- Born: October 16, 1904 New Augusta, Indiana, U.S.
- Died: January 31, 1989 (aged 84) Indianapolis, Indiana, U.S.
- Notable work: Untitled (Gust of Air From Subway Grate)
- Movement: Regionalism
- Spouse: Kenneth C. Smithburn

= Florence Smithburn =

American painter (1904–1989)

Florence Bartley Smithburn (October 16, 1904 – January 31, 1989) was an American painter and printmaker.

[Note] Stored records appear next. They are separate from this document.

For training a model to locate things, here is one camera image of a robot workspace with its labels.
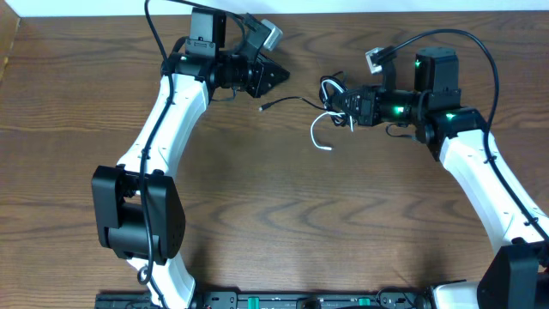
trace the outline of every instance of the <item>black wire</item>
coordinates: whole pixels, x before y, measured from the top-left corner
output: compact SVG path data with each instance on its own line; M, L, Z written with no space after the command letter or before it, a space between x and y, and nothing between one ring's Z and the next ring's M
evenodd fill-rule
M162 41L160 40L160 36L156 32L156 29L154 28L153 21L151 20L151 15L148 13L148 3L150 0L145 0L145 17L147 18L148 26L151 28L151 32L153 33L154 39L156 40L156 44L158 45L160 49L160 53L162 54L162 58L164 59L164 63L168 64L168 56L166 55L166 51L164 50L164 46L162 45ZM147 142L145 143L145 147L141 151L141 164L139 167L139 191L141 192L141 204L143 207L143 218L145 221L145 230L147 233L147 243L148 243L148 265L144 266L142 270L140 270L137 273L137 281L139 281L140 284L146 285L151 280L151 275L153 274L153 266L154 266L154 242L153 242L153 231L151 228L151 222L150 217L148 213L148 205L147 205L147 186L145 184L145 170L147 168L147 160L148 160L148 151L151 148L151 144L153 143L154 136L156 135L156 132L160 128L160 124L162 123L162 120L166 116L168 109L170 108L170 105L172 104L173 99L173 78L171 74L168 74L168 81L170 84L170 94L168 95L168 98L166 100L166 104L164 105L164 109L162 110L162 113L160 114L158 120L156 120L156 124L154 124L153 129L151 130L151 133L148 136Z
M278 99L278 100L275 100L275 101L272 101L272 102L269 102L269 103L265 103L263 104L261 107L259 107L259 111L262 112L266 109L268 109L269 107L273 106L274 104L278 103L278 102L281 102L283 100L302 100L303 102L309 104L310 106L313 106L315 107L316 109L319 109L321 111L324 111L324 108L323 107L320 107L318 105L316 105L315 103L312 103L310 102L309 100L307 100L306 98L304 97L300 97L300 96L291 96L291 97L286 97L286 98L282 98L282 99Z
M229 17L234 21L234 23L237 24L237 26L240 28L240 33L242 34L242 39L240 40L240 43L238 43L237 46L235 46L233 49L226 51L227 54L232 55L240 52L242 48L244 47L244 43L246 42L246 34L244 30L244 26L242 25L242 22L238 19L237 15L234 13L227 12Z
M205 6L205 5L192 3L192 2L184 1L184 0L168 0L168 1L175 2L175 3L188 4L188 5L191 5L191 6L195 6L197 8L213 9L213 8L210 8L210 7ZM150 13L148 11L148 3L149 2L150 2L150 0L145 0L145 17L147 18L148 26L150 27L151 32L153 33L154 39L156 40L156 44L158 45L158 47L160 49L160 54L162 55L162 58L164 60L164 64L168 64L168 57L166 55L166 50L164 49L164 45L162 44L162 41L160 40L160 36L158 35L158 32L156 31L156 28L154 27L153 21L151 20ZM239 22L239 20L242 20L243 17L240 16L240 15L236 15L234 13L231 13L231 12L227 12L227 13L229 14L229 16L231 16L231 18L233 18L233 20L235 20L237 25L243 31L243 39L244 39L244 28L242 27L241 22ZM178 40L178 42L176 42L176 45L174 46L174 49L176 49L176 48L180 49L181 46L183 46L183 44L184 44L184 38L181 38L181 39ZM166 104L164 106L164 109L162 110L159 118L157 119L156 124L154 124L154 127L153 127L153 129L151 130L151 133L148 136L147 142L145 143L145 147L142 150L142 158L141 158L141 164L140 164L140 169L139 169L139 186L140 186L139 191L141 192L141 202L142 202L142 207L143 207L143 219L145 221L145 230L146 230L146 234L147 234L147 243L148 243L148 265L144 266L137 273L137 281L139 281L139 283L142 284L142 285L146 285L147 283L150 282L151 276L153 274L153 267L154 267L154 241L153 241L153 232L152 232L152 228L151 228L150 215L148 213L148 205L147 205L147 198L146 198L146 196L147 196L147 185L145 184L145 171L147 169L146 168L147 160L149 159L148 151L150 150L151 144L153 143L153 140L154 140L154 136L156 135L156 132L160 128L160 125L162 124L162 120L166 116L166 114L168 112L168 109L170 108L170 105L172 104L172 100L173 100L174 86L173 86L172 74L168 74L167 77L168 77L168 82L169 82L169 86L170 86L170 94L168 95L168 98L166 99ZM158 291L157 294L161 298L163 298L163 296L161 296L160 291Z
M546 244L549 245L549 236L547 236L547 233L543 230L543 228L537 222L537 218L532 217L532 215L528 212L524 204L522 204L521 199L515 194L515 192L513 192L513 189L507 183L507 180L505 180L505 177L502 175L502 173L499 171L498 166L496 165L496 161L495 161L496 157L493 156L492 152L490 151L490 144L488 141L488 137L490 136L490 129L492 127L494 116L496 115L496 108L498 107L499 76L498 76L498 67L496 66L496 62L494 61L494 58L492 57L491 53L488 51L486 46L477 37L475 37L474 35L470 34L467 31L458 30L458 29L437 29L437 30L428 31L428 32L421 33L419 35L414 36L413 38L398 45L397 47L394 47L389 53L389 55L418 39L421 39L421 38L424 38L425 36L436 34L436 33L455 33L455 34L464 35L472 39L484 52L484 54L486 55L486 58L488 58L488 61L490 62L490 65L492 67L492 73L494 75L494 99L492 103L492 109L490 110L490 115L488 116L488 121L486 122L486 128L484 130L484 136L482 140L484 144L484 150L486 153L486 160L488 163L490 163L490 166L492 167L492 170L498 177L499 182L501 182L502 186L505 188L505 190L509 193L513 201L516 203L516 206L521 210L522 214L528 220L528 224L531 224L532 227L534 227L534 229L540 234L541 238L543 238Z
M338 86L340 86L343 89L343 92L347 91L347 87L345 86L345 83L341 82L336 76L344 73L342 71L335 72L331 76L321 76L320 77L320 88L318 89L318 98L320 101L324 104L325 110L329 112L337 112L329 105L329 98L324 97L324 92L326 94L328 93L328 89L325 88L325 85L323 85L323 81L330 79L331 81L335 82ZM343 118L341 116L333 116L330 115L330 118L332 119L332 123L334 123L335 126L345 127L348 124L348 118Z
M408 304L410 304L410 307L406 308L406 309L414 309L415 308L415 305L413 304L413 302L408 298L408 296L406 295L406 293L404 293L404 291L402 291L401 288L398 288L398 287L395 287L395 286L388 286L388 287L385 287L385 288L382 288L379 290L379 292L377 292L376 294L376 299L375 301L379 304L380 307L382 308L385 308L385 309L389 309L387 306L385 306L382 301L381 301L381 295L383 293L385 293L385 291L389 290L389 289L392 289L392 290L396 290L397 292L399 293L402 293L402 295L404 295L404 298L406 299L406 301L408 302Z
M160 304L162 304L163 307L167 308L168 305L166 303L166 300L164 299L164 295L160 292L160 289L156 285L156 282L154 279L151 279L151 286L153 287L153 290L157 293L158 299L160 300Z
M418 103L418 122L421 123L421 119L423 118L423 115L421 115L421 109L423 108L425 96L427 94L430 94L432 91L427 89L423 90L421 94L419 95L419 103Z

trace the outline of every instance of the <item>wood grain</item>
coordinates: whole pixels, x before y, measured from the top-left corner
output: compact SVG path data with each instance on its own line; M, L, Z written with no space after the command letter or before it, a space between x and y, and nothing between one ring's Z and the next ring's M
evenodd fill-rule
M511 169L549 210L549 13L270 15L285 38L269 54L292 72L259 100L239 94L199 120L179 165L187 216L181 252L199 282L242 290L359 291L479 279L492 260L486 232L457 183L425 146L382 127L350 133L317 111L318 77L346 70L376 82L364 52L421 31L458 27L496 58L494 134ZM189 17L155 17L166 46ZM230 27L228 42L238 40ZM421 40L396 60L413 87L413 55L451 45L463 103L486 114L489 64L471 42ZM90 179L139 133L159 86L160 54L142 17L24 19L0 87L0 307L88 308L103 290L140 290L135 272L97 240ZM216 97L227 96L218 91Z

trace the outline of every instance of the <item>black cable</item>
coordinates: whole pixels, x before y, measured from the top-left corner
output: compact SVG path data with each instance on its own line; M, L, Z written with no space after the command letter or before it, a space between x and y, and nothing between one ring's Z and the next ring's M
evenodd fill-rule
M213 8L210 8L210 7L205 6L205 5L192 3L192 2L184 1L184 0L168 0L168 1L172 1L172 2L175 2L175 3L188 4L188 5L191 5L191 6L195 6L197 8L213 9ZM166 50L164 49L164 45L162 44L162 41L160 40L160 36L158 35L158 32L156 31L156 28L154 27L153 21L151 20L150 13L148 11L148 3L149 2L150 2L150 0L145 0L145 5L144 5L144 7L145 7L145 17L147 18L148 26L150 27L151 32L153 33L154 39L156 40L156 44L158 45L158 47L160 49L160 54L162 55L162 58L164 60L164 64L168 64L168 57L166 55ZM241 22L239 22L239 20L242 20L244 18L240 15L236 15L236 14L231 13L231 12L227 12L227 13L241 27L241 30L244 30L244 28L242 27ZM181 48L181 46L183 46L183 44L184 44L184 37L179 39L178 42L176 42L176 45L174 46L173 49L174 50L175 49L179 50ZM146 196L147 196L147 185L145 184L145 171L146 171L147 160L149 159L148 151L151 148L151 144L153 143L154 136L156 135L156 132L160 128L160 125L162 124L162 120L166 116L166 114L168 112L168 109L170 108L170 105L172 104L172 100L173 100L173 94L174 94L173 77L172 77L171 74L168 74L167 77L168 77L168 82L169 82L169 86L170 86L170 93L169 93L169 95L166 99L166 104L164 106L164 109L162 110L159 118L157 119L156 123L154 124L154 127L153 127L153 129L151 130L151 133L148 136L147 142L145 143L145 147L142 150L142 158L141 158L141 164L140 164L140 169L139 169L139 191L141 192L141 202L142 202L142 207L143 207L143 219L145 221L145 230L146 230L146 234L147 234L147 243L148 243L148 265L141 268L137 273L137 281L139 281L139 283L141 283L142 285L146 285L147 283L150 282L151 276L153 274L153 267L154 267L154 241L153 241L153 232L152 232L152 228L151 228L150 215L148 213L148 205L147 205L147 198L146 198ZM160 291L155 290L155 292L157 292L159 297L161 297L163 299L163 296L160 293Z
M404 291L402 291L401 288L398 288L398 287L395 287L395 286L385 287L385 288L380 289L379 292L377 292L375 301L379 304L380 307L385 308L385 309L389 309L389 308L388 308L387 306L385 306L385 305L382 303L382 301L381 301L381 295L382 295L383 293L385 293L385 291L387 291L387 290L389 290L389 289L396 290L397 292L402 293L402 295L404 295L404 298L406 299L406 301L408 302L408 304L410 304L410 307L408 307L408 308L406 308L406 309L414 309L414 308L415 308L415 305L414 305L413 302L408 298L408 296L406 295L406 293L404 293Z
M274 104L278 103L278 102L281 102L283 100L293 100L293 99L296 99L296 100L302 100L303 102L309 104L310 106L313 106L315 107L316 109L319 109L321 111L324 111L324 108L323 107L320 107L312 102L310 102L309 100L307 100L306 98L304 97L300 97L300 96L291 96L291 97L286 97L286 98L282 98L282 99L278 99L278 100L275 100L275 101L272 101L272 102L269 102L269 103L265 103L263 104L261 107L259 107L259 112L262 112L268 108L270 108L271 106L273 106Z
M166 300L164 299L164 295L160 292L160 289L156 285L156 282L154 279L151 279L151 286L153 287L153 290L157 293L158 299L160 300L160 304L162 304L163 307L167 308L168 305L166 303Z
M242 39L240 40L240 43L238 43L238 45L235 46L233 49L226 51L227 54L233 55L240 52L244 47L244 43L246 42L246 33L244 30L244 26L242 25L242 22L238 19L237 15L229 12L227 12L227 14L234 21L234 23L237 24L237 26L240 28L240 33L242 34Z
M151 32L153 33L154 39L156 40L156 44L158 45L160 49L160 53L162 54L162 58L164 59L164 63L168 63L168 56L166 55L166 51L164 50L164 46L162 45L162 41L160 40L160 36L156 32L156 29L154 28L153 21L151 20L151 15L148 13L148 3L150 0L145 0L145 17L147 18L148 26L151 28ZM162 109L162 113L158 117L158 120L156 120L156 124L154 124L153 129L151 130L151 133L148 136L147 142L145 143L145 147L141 151L141 164L139 167L139 191L141 192L141 204L143 207L143 218L145 221L145 230L147 233L147 243L148 243L148 265L144 266L139 272L137 272L137 281L139 281L140 284L146 285L151 280L151 276L153 274L153 266L154 266L154 242L153 242L153 231L151 228L151 222L150 217L148 213L148 205L147 205L147 186L145 185L145 170L147 168L147 160L148 157L148 151L151 148L151 144L153 143L154 136L156 135L156 132L160 128L160 124L162 123L162 120L166 116L168 109L170 108L170 105L172 104L173 99L173 78L171 74L168 74L168 81L170 84L170 94L168 95L168 98L166 100L166 104L164 106L164 109Z
M428 35L433 35L436 33L455 33L464 35L470 39L472 39L484 52L486 58L488 58L488 61L490 62L490 65L492 67L492 74L494 76L494 98L492 103L492 109L490 110L490 115L488 116L488 121L486 122L486 128L484 130L484 136L483 136L483 144L484 144L484 150L486 153L486 161L490 163L490 166L492 167L492 170L496 174L496 176L499 179L499 182L501 182L502 186L505 188L507 193L511 196L513 201L516 203L516 206L521 210L522 214L526 217L528 220L528 224L532 225L534 229L540 234L541 238L549 245L549 236L547 236L547 233L541 228L540 224L537 221L537 218L532 217L532 215L528 212L524 204L522 204L522 201L520 198L513 192L513 189L510 187L510 185L507 183L507 180L505 180L505 177L502 175L502 173L499 171L498 166L496 165L496 157L492 155L492 152L490 151L490 144L489 144L489 136L490 136L490 129L492 127L492 122L494 119L494 116L496 115L496 108L498 107L498 98L499 98L499 76L498 76L498 67L496 66L496 62L494 61L494 58L492 57L491 53L488 51L486 46L474 35L470 34L467 31L458 30L458 29L437 29L428 31L425 33L421 33L419 35L414 36L413 38L407 40L406 42L398 45L397 47L393 47L390 52L388 52L385 57L388 55L391 55L401 49L402 47L418 40L421 38L424 38Z
M432 91L427 89L427 90L423 90L421 92L421 94L419 95L419 102L418 102L418 123L421 123L421 119L423 118L423 115L421 115L421 109L423 108L423 104L424 104L424 100L425 100L425 96L427 94L430 94Z

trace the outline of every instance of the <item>black bracket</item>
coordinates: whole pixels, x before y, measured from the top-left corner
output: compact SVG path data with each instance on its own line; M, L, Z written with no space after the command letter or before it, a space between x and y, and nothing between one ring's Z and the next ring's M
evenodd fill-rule
M154 242L154 261L164 265L183 242L185 214L172 177L146 174L148 212ZM148 242L140 204L128 203L139 190L139 174L123 167L99 166L92 177L95 220L100 243L117 257L147 258Z
M534 308L541 301L548 305L547 290L540 288L540 284L547 288L547 280L538 280L538 247L520 241L499 248L477 289L480 309Z

Born in New Augusta, Indiana, a community which has since been incorporated into Indianapolis, Florence Bartley graduated from the local high school in 1922. From then until 1926 she attended the John Herron Art Institute; she also had lessons at the Grand Central School of Art and the Art Students League of New York. Her instructors included William Forsyth, Paul Hadley, George Pearse Ennis, Richard Lahey, and Harry Sternberg. She showed work at the Hoosier Salon in 1929 and 1930 and at the Indiana State Fair from 1929 until 1934, winning prizes from both entities; she continued exhibiting for the rest of her career, showing mainly watercolors and drawings. On June 17, 1927, she married physician Kenneth C. Smithburn, moving with him to New York City in 1930. In May 1937, she had a one-person show of her paintings at the Argent Galleries. She eventually accompanied him to Africa, after a stint visiting the galleries of England, France, and Italy. In 1938 the couple settled in Entebbe, where for ten years she painted scenes of local native life while her husband researched yellow fever for the Rockefeller Research Institute. She contributed her artistic skills to the work of the Yellow Fever Research Institute (currently the Uganda Virus Research Institute) by creating maps to illustrate their scientific publications. Smithburn rarely sold her paintings due to financial security; her husband died in 1974, and she died in Indianapolis in 1989.

Stylistically, Smithburn has been characterized as a Regionalist painter. One of her lithographs, Untitled (Gust of Air From Subway Grate) of c. 1935, is owned by the National Gallery of Art, and the Herbert F. Johnson Museum of Art at Cornell University. She is also represented in the collections of the Indianapolis Museum of Art and the Georgia Museum of Art. She was a member of the Hoosier Salon, the National Association of Women Painters and Sculptors (NAWPS), and the Indiana Artists Association.